The women and children of the two villages no longer spend hours each day walking to a contaminated water source to gather water in five-gallon buckets. Access to clean water close to home has given them time for education and work and prevented sickness from waterborne diseases.
“What Water Missions International is doing with Grundfos’ help is truly transforming people’s lives,” Teach says. “Thanks to the installation of sustainable safe water systems, Haitians are not only able to significantly improve their health, but they are also able to better their overall well being and quality of life.”
Teach and the team from Water Missions International were greeted in Dauphine by the cheers of hundreds of villagers.
A village leader explained Grundfos’ contribution to the crowd, pointing toward a company flag flying in the heart of the village, indicating the location of the new water station.
“It was very moving to see this area of hope and progress,” Teach says. “Grundfos employees can take great pride in being a part of that. Thanks to those who participated in the Kansas City Walk for Water, the entire village of Dauphine has access to safe, sustainable water.”
The team also visited Gorman, a village in which Water Missions had installed a water system to draw groundwater into a water tower.
Since the pump and tower were installed, the villagers were able to build a school that supports about 200 children whose water-fetching duties previously prevented them from receiving an education. Because villagers pay a small fee for their water, Water Missions International can sustain the system and invest the proceeds into its maintenance. The 4,900 villagers of Dauphine and Rossignol now have safe water every day.
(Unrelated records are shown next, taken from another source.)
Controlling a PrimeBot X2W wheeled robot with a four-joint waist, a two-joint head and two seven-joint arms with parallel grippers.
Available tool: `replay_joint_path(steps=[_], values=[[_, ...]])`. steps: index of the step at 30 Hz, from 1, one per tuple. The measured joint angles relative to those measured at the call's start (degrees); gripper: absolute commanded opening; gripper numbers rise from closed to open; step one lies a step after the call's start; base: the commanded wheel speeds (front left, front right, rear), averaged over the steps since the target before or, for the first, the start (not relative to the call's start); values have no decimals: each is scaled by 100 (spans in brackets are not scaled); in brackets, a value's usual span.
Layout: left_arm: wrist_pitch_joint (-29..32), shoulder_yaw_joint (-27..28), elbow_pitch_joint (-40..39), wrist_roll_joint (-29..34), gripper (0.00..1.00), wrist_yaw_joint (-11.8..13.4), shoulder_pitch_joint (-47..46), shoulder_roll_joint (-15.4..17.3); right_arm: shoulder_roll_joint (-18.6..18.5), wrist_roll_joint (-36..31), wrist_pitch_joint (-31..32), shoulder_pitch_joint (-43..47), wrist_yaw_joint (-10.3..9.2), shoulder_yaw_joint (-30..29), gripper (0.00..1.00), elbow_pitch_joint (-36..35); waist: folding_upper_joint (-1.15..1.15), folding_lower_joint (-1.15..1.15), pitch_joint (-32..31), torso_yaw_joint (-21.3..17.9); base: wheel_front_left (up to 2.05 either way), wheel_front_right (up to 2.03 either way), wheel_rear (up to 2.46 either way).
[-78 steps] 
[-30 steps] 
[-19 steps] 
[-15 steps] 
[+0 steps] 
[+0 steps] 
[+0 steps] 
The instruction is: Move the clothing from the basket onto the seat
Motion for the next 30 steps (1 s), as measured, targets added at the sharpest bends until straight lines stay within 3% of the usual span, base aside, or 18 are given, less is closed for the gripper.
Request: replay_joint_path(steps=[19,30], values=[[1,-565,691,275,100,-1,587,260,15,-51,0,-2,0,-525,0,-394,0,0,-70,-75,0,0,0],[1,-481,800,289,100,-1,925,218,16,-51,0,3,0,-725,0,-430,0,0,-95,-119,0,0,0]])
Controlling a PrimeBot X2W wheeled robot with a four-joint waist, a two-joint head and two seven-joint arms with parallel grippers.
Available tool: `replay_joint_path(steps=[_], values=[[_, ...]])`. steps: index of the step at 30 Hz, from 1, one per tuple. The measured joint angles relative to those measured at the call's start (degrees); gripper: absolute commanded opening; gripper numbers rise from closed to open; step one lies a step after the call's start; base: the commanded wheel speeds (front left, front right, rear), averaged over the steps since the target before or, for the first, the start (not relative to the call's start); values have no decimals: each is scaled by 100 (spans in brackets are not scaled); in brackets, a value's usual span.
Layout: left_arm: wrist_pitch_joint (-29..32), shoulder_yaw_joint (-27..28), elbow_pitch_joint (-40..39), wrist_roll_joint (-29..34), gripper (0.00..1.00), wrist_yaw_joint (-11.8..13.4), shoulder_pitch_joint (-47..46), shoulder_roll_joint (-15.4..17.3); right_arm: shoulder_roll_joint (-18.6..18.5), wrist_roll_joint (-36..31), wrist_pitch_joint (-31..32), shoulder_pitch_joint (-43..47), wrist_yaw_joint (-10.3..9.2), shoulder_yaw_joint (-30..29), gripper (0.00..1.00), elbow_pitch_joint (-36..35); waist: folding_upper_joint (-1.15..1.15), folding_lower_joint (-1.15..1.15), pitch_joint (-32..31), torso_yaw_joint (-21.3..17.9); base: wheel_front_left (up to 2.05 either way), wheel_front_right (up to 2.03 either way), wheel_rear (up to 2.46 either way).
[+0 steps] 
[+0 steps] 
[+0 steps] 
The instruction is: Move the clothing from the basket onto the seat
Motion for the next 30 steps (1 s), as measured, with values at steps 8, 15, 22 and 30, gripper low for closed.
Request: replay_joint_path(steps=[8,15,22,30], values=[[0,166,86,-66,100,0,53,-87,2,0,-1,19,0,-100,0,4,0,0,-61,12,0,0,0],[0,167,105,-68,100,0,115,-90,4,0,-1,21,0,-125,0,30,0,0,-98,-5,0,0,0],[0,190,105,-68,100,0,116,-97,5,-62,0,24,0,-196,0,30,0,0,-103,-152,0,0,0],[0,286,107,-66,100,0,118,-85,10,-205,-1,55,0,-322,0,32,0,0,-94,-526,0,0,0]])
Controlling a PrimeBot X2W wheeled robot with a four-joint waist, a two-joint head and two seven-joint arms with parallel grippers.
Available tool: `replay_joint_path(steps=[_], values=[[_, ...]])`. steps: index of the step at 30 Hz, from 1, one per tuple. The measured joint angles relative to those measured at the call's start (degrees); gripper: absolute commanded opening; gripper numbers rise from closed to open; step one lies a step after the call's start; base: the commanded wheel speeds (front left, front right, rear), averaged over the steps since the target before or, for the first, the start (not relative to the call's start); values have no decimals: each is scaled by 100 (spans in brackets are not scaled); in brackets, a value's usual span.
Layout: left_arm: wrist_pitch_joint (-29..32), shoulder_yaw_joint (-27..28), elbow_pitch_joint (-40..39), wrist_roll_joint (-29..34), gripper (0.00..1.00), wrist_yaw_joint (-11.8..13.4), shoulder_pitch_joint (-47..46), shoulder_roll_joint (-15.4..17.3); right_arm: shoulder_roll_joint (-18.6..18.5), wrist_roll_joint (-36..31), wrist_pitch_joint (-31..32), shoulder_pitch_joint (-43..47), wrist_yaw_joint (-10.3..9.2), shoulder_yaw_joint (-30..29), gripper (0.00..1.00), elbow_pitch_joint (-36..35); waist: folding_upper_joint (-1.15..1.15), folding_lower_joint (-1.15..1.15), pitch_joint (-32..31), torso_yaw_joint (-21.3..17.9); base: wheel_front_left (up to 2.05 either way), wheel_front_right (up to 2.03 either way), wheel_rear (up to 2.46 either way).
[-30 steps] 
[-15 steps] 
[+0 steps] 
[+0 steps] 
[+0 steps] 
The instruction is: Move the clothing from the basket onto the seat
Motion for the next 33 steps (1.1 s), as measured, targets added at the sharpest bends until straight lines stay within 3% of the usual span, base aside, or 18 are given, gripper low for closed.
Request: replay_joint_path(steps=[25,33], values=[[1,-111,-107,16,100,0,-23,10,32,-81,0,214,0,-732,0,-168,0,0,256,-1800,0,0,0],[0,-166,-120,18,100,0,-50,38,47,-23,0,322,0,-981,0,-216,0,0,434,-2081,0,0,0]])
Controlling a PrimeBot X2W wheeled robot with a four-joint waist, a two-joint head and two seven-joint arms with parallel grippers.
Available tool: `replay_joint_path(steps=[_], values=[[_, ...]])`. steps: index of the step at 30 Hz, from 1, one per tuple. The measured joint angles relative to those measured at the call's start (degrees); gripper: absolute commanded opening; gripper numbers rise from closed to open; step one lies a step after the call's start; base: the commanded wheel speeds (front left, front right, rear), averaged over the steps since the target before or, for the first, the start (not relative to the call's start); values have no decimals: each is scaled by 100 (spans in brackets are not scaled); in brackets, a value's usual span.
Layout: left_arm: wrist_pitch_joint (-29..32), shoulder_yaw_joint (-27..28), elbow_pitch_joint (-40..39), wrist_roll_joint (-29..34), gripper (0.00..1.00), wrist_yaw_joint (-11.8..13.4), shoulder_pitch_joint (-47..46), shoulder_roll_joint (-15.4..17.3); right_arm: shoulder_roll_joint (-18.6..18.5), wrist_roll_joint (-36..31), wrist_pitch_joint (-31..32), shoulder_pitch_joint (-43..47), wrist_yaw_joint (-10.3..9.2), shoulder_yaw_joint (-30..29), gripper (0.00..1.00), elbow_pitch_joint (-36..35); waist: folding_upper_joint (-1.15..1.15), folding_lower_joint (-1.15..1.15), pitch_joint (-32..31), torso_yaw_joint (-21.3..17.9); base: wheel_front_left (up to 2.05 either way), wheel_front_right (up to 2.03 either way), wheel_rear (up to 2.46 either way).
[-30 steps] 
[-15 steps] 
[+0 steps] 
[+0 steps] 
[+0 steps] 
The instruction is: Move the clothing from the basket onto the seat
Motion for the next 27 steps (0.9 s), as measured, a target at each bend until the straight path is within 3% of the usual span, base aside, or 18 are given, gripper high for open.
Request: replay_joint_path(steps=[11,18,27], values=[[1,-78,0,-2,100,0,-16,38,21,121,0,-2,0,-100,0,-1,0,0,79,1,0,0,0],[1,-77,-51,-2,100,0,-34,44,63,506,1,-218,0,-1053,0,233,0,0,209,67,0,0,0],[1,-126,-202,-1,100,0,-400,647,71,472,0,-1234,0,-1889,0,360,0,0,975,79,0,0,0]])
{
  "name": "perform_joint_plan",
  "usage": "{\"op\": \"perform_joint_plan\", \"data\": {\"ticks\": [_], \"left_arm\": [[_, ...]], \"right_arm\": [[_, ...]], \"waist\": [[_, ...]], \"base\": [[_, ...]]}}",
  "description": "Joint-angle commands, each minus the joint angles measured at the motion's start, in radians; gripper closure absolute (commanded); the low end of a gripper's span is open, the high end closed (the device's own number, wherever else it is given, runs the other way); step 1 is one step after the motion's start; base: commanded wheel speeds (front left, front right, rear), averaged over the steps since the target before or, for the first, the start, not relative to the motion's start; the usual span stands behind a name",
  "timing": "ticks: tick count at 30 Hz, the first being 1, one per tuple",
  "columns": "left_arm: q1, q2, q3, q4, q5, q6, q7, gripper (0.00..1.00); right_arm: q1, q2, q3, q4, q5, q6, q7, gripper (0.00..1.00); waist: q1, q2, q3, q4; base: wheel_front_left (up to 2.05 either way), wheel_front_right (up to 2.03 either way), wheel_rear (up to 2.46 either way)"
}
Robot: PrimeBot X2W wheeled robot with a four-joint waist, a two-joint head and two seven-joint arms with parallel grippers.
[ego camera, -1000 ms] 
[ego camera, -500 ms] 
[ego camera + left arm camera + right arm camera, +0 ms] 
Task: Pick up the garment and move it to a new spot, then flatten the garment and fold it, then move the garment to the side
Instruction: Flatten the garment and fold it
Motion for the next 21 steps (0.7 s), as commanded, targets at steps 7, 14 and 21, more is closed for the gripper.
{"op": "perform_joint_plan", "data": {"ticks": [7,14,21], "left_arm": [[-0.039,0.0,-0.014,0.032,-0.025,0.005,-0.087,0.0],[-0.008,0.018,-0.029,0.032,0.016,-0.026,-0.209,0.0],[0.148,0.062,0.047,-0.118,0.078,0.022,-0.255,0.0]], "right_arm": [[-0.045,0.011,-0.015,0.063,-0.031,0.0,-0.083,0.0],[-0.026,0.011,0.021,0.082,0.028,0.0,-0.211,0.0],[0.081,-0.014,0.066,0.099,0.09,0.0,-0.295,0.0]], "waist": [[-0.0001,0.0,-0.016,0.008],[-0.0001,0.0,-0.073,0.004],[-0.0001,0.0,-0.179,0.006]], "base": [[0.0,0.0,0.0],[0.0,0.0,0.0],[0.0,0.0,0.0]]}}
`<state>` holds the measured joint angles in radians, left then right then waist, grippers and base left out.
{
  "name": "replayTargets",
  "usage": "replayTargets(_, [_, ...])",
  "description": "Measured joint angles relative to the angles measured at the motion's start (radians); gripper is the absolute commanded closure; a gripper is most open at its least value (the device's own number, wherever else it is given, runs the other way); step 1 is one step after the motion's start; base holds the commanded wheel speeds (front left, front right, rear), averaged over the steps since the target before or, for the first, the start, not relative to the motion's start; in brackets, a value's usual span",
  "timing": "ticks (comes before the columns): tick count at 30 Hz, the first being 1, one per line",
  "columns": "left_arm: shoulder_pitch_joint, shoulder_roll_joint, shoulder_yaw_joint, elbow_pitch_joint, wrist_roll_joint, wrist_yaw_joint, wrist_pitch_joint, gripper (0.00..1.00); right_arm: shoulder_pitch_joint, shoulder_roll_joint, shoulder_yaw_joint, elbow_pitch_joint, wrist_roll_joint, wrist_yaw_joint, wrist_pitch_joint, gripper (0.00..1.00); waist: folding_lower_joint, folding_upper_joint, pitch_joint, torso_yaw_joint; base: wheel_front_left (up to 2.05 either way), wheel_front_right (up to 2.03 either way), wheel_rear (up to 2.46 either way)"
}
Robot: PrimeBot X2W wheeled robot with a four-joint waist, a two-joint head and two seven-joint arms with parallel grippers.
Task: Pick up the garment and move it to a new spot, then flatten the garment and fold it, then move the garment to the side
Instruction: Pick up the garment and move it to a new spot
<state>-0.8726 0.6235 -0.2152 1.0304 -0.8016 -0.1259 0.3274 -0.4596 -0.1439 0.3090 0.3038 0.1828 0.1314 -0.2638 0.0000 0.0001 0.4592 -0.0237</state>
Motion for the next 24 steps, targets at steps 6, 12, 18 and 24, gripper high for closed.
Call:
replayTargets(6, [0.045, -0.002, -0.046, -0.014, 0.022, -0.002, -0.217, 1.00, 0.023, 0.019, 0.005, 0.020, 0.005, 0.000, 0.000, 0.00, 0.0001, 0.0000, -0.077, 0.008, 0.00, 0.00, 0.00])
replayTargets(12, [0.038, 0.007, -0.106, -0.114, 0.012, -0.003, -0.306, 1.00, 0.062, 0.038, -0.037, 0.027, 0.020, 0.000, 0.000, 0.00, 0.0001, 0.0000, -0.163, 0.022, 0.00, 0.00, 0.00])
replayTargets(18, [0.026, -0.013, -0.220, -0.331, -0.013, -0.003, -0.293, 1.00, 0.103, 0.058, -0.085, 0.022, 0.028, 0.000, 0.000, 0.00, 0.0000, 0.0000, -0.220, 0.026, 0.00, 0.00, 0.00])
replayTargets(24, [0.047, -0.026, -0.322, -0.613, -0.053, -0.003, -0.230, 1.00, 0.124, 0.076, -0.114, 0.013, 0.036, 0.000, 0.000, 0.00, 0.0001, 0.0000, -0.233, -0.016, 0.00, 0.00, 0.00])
Elsewhere in Haiti, the main source of water is typically a heavily contaminated, garbage-filled river that is used for bathing and washing clothes. In a country where houses are made of plastic tarps and metal scraps and where electricity and paved roads are scarce, clean water is a step toward growth.
“Our trip to Haiti was both heart-wrenching and heartwarming,” Teach says.
“It was so sad to witness the extreme poverty and bleak living conditions of people across the island. I will never forget the moment when the children of Dauphine presented me with a Grundfos flag in gratitude of the life-changing gift they had just received.”
Part of the money raised for both Uganda and Haiti was used toward the training needed to sustain the technology and the hygiene lessons needed to prevent contamination. From the genesis of a project to implementation, the two companies have sustainability in mind. Education is as important as technology.